***** Data block *****
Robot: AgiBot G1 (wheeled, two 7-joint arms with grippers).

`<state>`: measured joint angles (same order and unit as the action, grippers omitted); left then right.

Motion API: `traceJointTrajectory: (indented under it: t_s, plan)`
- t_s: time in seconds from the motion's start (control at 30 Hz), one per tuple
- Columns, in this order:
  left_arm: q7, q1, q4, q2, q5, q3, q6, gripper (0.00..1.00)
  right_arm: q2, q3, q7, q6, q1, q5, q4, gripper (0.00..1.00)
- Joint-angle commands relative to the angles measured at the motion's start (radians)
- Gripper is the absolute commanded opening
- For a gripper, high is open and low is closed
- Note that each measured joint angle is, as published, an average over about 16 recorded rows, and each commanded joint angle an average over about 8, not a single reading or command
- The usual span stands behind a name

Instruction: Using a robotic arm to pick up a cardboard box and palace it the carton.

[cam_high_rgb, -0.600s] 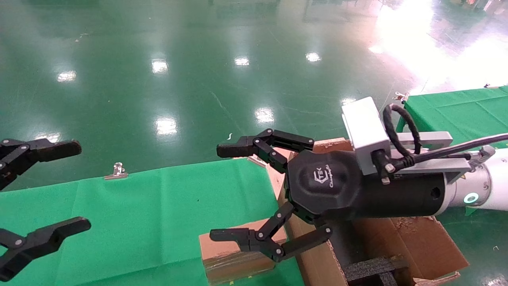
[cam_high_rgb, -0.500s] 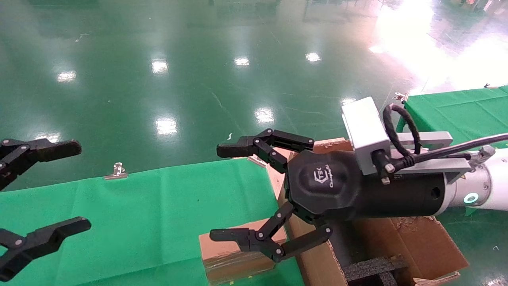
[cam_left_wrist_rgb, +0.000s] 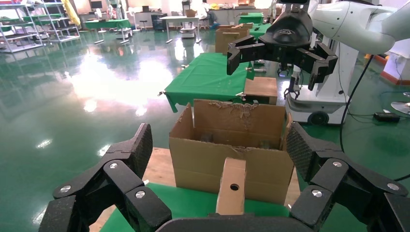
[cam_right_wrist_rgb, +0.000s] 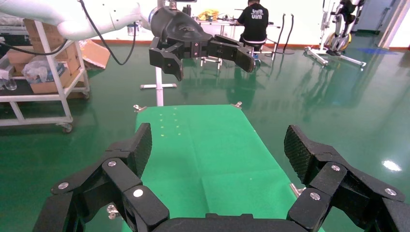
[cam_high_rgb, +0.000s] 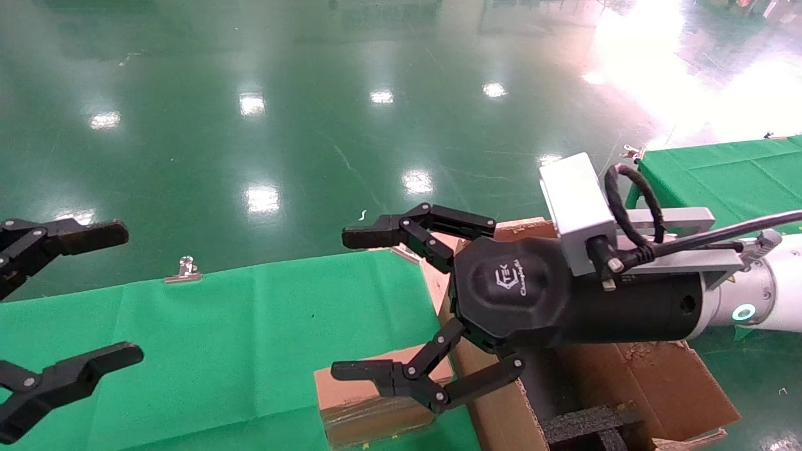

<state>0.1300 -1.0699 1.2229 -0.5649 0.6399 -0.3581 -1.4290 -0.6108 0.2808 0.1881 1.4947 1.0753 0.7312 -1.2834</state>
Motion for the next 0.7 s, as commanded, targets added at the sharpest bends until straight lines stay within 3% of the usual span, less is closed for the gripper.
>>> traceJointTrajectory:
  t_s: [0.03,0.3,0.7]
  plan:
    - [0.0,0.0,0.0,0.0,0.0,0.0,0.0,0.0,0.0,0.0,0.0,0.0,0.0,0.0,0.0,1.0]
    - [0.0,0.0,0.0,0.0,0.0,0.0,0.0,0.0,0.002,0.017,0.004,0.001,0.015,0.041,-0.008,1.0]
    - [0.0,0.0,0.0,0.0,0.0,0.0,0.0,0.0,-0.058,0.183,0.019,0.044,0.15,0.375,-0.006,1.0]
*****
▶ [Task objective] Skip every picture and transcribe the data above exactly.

▶ [Solution for this exercise]
Robot: AgiBot G1 (wheeled, two 7-joint arms with grippers).

`<state>`: measured joint angles (same order and unit as the action, grippers omitted); left then right.

Motion API: `traceJointTrajectory: (indented under it: t_s, plan)`
- t_s: time in seconds from the motion's start (control at 30 Hz), one per tuple
- Columns, in this order:
  left_arm: q7, q1, q4, q2, q5, q3, q6, gripper (0.00..1.00)
  right_arm: q2, q3, q7, q6, q1, q5, q4, gripper (0.00..1.00)
- Joint-angle commands relative to the angles measured at the motion's start (radians)
- Gripper is the absolute commanded opening
- For a gripper, high is open and low is closed
- Note that each measured joint angle is, as published, an average over about 16 recorded rows, and each commanded joint angle an average over about 8, not a single reading or command
- The usual span stands behind a name

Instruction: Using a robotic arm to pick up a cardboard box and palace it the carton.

[cam_high_rgb, -0.600s] 
[cam_high_rgb, -0.500s] 
[cam_left_wrist_rgb, +0.000s] 
[cam_right_wrist_rgb, +0.000s] 
[cam_high_rgb, +0.000s] 

<state>0.1300 -1.0699 1.2229 -0.5649 0.6399 -0.3581 -1.4290 -0.6108 0.2808 0.1881 1.4947 1.0753 0.7312 -1.2834</state>
Motion for the next 0.7 s, as commanded, targets added at the sharpest bends until straight lines stay within 3% of the usual span, less is closed for the gripper.
>>> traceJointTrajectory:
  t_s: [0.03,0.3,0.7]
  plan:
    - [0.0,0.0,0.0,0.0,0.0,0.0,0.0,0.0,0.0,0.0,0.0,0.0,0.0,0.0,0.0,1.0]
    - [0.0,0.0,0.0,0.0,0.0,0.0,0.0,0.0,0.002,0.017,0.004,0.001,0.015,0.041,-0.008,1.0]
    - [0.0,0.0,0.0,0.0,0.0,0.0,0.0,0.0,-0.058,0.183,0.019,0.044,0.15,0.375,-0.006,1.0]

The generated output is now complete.